In March, when Covid first hit the U.S., many companies put their searches on hold, waiting to see how well their companies could weather the storm. We were able to close some late-stage deals, but hardly anyone was walking through the front door looking for assistance to inhabit new offices.

Yet, by mid-April, we saw things change. Inquiries through our website began to tick up again, and even if those deals might be more challenging and complicated to pull off in the ensuing months, we were grateful for so many beliefs that offices are here to stay. This being a necessary component of their long-term planning.

Disrupting The Normal

It was reminiscent of those early times for our company because we were again disrupting the normal way of operating.

For traditional real estate companies, it requires an intense and unwavering commitment to surveying neighborhoods and buildings in person to surface some high-quality leads.

For us, the same methods and strategies were in place for success during an ‘at home’ period that were built and optimized so long ago: Whenever you’re ready, visit our website, comb through our listings, and we can help you on the other end.

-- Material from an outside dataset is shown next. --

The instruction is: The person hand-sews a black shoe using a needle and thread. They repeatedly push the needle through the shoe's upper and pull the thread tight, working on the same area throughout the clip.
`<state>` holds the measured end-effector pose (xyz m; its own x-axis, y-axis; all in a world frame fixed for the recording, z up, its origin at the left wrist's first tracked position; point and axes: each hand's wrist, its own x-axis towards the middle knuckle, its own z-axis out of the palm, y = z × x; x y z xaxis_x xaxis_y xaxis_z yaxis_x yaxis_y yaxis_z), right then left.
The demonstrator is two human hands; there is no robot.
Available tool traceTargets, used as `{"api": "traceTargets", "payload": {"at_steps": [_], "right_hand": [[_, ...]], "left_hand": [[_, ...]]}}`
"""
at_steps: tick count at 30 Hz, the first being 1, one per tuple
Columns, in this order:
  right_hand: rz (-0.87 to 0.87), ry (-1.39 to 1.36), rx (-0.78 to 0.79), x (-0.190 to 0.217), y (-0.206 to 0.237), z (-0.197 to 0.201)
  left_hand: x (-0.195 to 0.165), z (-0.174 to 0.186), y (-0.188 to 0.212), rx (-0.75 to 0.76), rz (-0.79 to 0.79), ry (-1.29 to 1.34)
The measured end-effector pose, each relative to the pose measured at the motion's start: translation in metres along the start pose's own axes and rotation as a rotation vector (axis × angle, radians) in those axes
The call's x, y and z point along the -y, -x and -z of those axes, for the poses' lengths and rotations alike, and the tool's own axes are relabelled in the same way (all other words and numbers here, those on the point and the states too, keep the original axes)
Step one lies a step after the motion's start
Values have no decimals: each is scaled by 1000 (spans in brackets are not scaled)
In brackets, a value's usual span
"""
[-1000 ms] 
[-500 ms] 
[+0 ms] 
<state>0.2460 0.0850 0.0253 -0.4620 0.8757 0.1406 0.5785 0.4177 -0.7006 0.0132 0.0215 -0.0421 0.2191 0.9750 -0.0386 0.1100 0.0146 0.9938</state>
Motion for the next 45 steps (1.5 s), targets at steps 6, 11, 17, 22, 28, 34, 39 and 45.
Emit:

I didn’t build my company how I did because of the possibility of a pandemic; however, I was pleased to see that when people’s attention was starting to get back to running (and growing) their businesses.

They had the wherewithal to come to check us out online and to begin contacting us in much the same way we have always relied on for the early stages of the process. This is likely true for all digital-first companies that depend on inbound marketing to harness people’s curiosity and to nurse the DIY searchers among us.

In my field, I was delighted to discover that we are offering that service at a time when meeting up in person is temporarily not an option.

Seeing Things Change

So while I can’t say this season has been what we had hoped for, we already see signs of a turnaround.

That’s why I’ve assigned my team to stick with what got us here and to continue to push forward with amplifying our digital presence in announced growth areas in the U.S., beginning with big cities such as Houston, Washington,D.C., and Los Angeles

We didn’t choose them at random. These are cities where we’ve seen interest come in online.

We’re following the trends we see with search traffic, and we’re matching them with our real estate knowledge. If in the coming years, we see opportunity prop up to go international, we will approach it similarly, making sure to stick with what the people are telling us with their clicks.

You don’t have to be trained as a coder or a product manager to perform data-driven marketing. It’s that recognition that got me through those first few months.

And it’s that wisdom and experience that continues to power me and the decisions I make with my executives and employees.

For the more intricate aspects of what we look to implement, I hire experts to fill those gaps within the organization.

I always make sure to push team members – both veteran and new hires – to think about what the data is telling us. People might sometimes turn to me for guidance, yet, as the CEO, I make sure to let them know that I don’t have all of the answers.

What I do have is a willingness to construct my own beliefs around what others say is best for them. I listen to what they, individually, are seeking, and I study the aggregate data to uncover what is changing in the industry at large.

By Jonathan Wasserstrum, Founder / CEO, SquareFoot

To grow this business the way I wish to in the next decade, I’ll continue via digital marketing efforts to drive people to me, rather than the other way around.

I look forward to hearing what they have to say.